## Directions
Repeat exactly the lines from the first line of the records through the line containing "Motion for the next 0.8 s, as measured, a", and nothing more.

☆ ☆ ☆ ☆ ☆ ☆ ☆

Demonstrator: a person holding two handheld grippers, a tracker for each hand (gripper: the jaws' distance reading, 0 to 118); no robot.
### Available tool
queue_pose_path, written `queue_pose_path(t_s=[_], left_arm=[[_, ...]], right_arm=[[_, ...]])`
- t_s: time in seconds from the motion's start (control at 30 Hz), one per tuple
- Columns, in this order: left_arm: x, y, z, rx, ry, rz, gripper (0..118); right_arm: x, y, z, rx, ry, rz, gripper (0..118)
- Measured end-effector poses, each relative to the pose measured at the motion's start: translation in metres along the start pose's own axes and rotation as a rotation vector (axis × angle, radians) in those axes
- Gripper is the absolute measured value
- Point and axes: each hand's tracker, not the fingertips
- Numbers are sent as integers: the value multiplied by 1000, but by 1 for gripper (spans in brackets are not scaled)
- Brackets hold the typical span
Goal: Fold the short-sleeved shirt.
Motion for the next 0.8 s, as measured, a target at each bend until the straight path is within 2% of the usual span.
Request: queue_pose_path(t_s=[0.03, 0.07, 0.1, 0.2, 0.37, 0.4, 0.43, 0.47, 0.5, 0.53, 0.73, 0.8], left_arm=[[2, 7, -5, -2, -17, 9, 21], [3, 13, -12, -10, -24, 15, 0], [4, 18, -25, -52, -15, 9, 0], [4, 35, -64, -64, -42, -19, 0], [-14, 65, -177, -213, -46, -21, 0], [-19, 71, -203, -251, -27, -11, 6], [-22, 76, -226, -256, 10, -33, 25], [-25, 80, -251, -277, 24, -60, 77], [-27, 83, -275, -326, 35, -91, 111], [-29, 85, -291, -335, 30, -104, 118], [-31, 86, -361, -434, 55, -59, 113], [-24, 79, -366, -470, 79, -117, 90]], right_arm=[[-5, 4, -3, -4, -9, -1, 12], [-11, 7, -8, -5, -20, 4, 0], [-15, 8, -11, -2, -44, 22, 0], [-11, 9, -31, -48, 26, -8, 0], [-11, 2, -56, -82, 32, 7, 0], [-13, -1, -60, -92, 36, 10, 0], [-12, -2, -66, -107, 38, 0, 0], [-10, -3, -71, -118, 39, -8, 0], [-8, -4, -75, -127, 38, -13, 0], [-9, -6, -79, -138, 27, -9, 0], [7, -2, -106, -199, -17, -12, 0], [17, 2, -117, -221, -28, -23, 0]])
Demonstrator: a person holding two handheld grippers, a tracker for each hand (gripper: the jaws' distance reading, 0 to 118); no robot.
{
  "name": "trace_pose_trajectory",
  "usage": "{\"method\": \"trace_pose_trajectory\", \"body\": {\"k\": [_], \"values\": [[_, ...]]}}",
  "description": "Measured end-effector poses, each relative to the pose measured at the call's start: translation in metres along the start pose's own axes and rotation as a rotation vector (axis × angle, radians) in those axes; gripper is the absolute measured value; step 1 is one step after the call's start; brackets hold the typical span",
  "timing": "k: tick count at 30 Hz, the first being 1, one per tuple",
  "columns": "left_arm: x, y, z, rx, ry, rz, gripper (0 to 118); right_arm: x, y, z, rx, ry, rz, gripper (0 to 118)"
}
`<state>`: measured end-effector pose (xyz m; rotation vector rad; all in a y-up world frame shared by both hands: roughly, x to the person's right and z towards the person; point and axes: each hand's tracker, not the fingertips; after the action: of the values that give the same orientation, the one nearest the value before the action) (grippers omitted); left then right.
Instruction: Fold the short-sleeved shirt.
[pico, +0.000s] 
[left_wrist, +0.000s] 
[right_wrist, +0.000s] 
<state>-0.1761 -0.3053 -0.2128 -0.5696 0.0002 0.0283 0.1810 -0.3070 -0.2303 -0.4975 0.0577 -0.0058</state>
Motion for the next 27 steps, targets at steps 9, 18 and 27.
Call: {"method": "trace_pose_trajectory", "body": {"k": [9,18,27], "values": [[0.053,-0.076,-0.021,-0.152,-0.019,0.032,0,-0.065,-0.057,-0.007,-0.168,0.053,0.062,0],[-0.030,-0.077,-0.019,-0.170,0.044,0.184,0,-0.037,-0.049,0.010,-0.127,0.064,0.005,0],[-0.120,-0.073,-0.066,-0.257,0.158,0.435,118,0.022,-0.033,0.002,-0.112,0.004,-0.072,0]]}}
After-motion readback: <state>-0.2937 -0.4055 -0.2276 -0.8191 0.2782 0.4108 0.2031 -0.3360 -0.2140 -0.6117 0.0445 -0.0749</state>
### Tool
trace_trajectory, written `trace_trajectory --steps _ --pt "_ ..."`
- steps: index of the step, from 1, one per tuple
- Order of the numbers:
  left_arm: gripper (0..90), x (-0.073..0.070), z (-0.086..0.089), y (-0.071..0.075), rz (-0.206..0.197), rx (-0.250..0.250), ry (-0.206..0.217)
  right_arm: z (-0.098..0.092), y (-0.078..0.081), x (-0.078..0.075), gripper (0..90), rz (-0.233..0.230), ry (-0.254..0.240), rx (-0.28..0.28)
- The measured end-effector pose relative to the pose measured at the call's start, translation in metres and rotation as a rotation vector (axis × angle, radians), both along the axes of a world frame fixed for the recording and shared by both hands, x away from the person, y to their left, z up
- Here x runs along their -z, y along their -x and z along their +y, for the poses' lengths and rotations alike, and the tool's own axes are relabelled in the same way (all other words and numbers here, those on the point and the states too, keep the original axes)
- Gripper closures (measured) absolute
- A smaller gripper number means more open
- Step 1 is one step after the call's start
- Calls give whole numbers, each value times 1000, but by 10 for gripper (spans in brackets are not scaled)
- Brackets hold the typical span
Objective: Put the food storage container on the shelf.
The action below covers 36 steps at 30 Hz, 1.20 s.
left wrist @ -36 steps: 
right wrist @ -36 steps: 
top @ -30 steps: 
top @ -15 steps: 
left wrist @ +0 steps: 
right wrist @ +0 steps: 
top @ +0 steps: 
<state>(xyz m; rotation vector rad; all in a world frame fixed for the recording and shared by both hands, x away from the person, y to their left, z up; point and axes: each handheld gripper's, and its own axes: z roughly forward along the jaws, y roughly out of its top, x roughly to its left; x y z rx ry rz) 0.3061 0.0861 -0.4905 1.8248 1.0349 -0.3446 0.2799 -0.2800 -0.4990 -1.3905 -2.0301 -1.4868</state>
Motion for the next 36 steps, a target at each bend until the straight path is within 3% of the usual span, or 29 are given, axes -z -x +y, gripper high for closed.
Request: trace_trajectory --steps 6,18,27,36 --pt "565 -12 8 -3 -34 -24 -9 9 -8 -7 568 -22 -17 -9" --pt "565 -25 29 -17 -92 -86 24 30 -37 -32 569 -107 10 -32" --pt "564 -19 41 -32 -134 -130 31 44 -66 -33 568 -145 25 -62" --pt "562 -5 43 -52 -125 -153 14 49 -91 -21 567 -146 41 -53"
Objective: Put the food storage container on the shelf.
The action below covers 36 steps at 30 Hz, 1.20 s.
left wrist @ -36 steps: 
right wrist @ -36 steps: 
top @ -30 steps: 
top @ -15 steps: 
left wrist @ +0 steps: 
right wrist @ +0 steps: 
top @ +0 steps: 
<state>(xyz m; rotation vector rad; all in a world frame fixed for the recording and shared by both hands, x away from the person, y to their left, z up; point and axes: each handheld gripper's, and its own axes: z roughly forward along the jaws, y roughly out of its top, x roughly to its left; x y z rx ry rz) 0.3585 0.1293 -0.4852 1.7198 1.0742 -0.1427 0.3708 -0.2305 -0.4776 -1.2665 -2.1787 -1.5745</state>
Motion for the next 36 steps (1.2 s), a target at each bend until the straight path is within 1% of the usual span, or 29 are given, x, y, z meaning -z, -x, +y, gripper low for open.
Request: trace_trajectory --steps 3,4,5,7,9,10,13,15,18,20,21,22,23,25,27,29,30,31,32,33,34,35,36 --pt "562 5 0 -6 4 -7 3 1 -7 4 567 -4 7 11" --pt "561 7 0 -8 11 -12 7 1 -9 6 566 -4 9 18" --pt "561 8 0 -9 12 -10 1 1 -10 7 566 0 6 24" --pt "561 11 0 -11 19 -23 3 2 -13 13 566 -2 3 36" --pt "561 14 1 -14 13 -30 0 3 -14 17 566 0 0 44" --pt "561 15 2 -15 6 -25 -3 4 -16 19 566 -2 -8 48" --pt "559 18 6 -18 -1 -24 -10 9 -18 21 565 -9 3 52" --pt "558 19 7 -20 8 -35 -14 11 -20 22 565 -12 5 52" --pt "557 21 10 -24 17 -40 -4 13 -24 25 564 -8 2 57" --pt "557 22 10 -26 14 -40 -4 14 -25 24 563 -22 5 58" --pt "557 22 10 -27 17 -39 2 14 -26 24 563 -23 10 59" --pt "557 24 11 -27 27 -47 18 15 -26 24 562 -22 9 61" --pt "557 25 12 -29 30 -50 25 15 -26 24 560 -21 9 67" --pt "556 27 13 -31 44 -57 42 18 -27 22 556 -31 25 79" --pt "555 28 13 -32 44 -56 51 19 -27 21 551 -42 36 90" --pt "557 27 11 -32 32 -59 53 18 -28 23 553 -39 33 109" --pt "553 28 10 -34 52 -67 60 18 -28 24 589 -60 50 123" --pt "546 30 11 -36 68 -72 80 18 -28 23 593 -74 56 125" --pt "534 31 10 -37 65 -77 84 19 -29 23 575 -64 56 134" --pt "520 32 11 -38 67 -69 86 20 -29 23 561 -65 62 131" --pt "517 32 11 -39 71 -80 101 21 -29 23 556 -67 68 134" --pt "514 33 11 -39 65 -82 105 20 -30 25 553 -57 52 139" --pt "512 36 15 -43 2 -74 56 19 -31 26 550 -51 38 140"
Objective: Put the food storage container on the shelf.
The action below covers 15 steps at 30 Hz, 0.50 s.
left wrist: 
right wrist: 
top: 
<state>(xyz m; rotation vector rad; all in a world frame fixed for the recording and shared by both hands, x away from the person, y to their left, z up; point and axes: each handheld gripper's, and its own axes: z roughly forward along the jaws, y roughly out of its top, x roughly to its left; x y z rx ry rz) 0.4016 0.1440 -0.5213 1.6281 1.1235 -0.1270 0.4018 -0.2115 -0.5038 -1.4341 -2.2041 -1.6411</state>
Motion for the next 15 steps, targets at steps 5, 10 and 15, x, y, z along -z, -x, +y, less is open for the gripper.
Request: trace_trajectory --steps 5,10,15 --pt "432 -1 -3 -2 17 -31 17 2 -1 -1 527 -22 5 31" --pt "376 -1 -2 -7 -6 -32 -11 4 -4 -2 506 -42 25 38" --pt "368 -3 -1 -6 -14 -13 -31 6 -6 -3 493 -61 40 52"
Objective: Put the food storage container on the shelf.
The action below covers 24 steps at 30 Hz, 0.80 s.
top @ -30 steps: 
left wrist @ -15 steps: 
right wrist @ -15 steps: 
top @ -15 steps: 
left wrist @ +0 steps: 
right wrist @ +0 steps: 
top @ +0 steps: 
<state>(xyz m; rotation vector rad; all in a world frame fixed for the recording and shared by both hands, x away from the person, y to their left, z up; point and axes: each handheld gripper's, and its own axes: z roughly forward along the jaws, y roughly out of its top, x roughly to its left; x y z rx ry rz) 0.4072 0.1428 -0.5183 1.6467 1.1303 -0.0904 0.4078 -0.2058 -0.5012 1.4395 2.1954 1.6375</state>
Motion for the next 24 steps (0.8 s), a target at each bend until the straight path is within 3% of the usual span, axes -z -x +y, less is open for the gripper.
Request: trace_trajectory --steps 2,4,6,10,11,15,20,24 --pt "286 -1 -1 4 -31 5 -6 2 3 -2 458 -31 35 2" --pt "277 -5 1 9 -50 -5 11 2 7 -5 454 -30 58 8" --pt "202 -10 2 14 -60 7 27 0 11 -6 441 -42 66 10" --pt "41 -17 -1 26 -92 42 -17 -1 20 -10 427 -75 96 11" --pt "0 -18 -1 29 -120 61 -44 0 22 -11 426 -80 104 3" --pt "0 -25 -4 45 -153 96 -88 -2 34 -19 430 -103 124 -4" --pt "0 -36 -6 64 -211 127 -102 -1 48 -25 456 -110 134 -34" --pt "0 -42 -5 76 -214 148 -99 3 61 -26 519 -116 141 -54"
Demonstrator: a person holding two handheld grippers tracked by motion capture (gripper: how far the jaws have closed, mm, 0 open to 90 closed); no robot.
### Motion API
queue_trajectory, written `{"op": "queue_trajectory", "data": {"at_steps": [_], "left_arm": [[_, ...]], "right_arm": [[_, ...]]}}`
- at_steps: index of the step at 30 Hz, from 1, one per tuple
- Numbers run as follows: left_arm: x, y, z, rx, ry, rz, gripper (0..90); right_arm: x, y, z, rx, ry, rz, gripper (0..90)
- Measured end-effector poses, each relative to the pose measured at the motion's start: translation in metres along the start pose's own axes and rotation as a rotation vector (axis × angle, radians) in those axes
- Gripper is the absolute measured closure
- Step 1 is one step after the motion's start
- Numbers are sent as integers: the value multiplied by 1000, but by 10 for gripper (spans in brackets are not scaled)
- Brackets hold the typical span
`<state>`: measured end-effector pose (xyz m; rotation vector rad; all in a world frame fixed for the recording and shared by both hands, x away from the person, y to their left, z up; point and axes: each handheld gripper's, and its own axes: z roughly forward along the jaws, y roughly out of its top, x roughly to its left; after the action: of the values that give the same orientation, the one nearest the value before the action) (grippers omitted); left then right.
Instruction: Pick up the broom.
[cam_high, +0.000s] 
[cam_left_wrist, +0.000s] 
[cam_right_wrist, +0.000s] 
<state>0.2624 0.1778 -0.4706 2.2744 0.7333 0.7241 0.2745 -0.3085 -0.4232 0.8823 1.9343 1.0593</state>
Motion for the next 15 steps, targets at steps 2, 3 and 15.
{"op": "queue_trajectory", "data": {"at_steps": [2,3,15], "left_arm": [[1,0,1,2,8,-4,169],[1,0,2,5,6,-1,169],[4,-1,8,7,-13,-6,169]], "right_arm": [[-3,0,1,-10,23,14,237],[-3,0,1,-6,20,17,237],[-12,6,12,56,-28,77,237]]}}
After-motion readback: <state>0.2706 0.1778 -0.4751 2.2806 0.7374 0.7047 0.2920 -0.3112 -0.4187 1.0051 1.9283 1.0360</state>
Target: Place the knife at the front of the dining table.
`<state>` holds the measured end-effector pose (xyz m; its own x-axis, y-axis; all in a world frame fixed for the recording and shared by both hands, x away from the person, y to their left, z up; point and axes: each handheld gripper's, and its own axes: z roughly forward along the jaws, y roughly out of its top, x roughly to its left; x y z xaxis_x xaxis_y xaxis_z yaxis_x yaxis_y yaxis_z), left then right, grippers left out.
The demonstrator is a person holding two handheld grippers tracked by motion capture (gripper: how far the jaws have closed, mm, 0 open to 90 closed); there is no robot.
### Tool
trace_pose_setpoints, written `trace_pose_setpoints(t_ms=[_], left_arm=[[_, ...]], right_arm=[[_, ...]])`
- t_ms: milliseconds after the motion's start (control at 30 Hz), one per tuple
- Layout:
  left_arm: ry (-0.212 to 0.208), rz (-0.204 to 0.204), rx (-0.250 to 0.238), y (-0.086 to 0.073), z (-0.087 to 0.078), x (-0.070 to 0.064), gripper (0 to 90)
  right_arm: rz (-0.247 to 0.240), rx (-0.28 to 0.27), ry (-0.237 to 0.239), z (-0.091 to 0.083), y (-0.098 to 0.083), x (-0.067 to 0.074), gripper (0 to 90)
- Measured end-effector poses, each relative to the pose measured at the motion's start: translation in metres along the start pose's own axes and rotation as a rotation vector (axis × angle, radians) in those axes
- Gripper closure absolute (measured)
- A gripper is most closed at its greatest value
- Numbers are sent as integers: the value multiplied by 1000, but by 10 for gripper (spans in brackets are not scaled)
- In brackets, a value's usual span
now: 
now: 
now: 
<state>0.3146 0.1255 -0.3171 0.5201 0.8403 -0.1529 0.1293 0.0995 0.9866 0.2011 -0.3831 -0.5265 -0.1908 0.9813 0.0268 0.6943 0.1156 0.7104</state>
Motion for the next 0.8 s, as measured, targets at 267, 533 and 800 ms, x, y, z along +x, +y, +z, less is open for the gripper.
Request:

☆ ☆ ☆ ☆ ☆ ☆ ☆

## Reply to the task
Demonstrator: a person holding two handheld grippers, a tracker for each hand (gripper: the jaws' distance reading, 0 to 118); no robot.
### Available tool
queue_pose_path, written `queue_pose_path(t_s=[_], left_arm=[[_, ...]], right_arm=[[_, ...]])`
- t_s: time in seconds from the motion's start (control at 30 Hz), one per tuple
- Columns, in this order: left_arm: x, y, z, rx, ry, rz, gripper (0..118); right_arm: x, y, z, rx, ry, rz, gripper (0..118)
- Measured end-effector poses, each relative to the pose measured at the motion's start: translation in metres along the start pose's own axes and rotation as a rotation vector (axis × angle, radians) in those axes
- Gripper is the absolute measured value
- Point and axes: each hand's tracker, not the fingertips
- Numbers are sent as integers: the value multiplied by 1000, but by 1 for gripper (spans in brackets are not scaled)
- Brackets hold the typical span
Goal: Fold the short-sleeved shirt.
Motion for the next 0.8 s, as measured, a target at each bend until the straight path is within 2% of the usual span.

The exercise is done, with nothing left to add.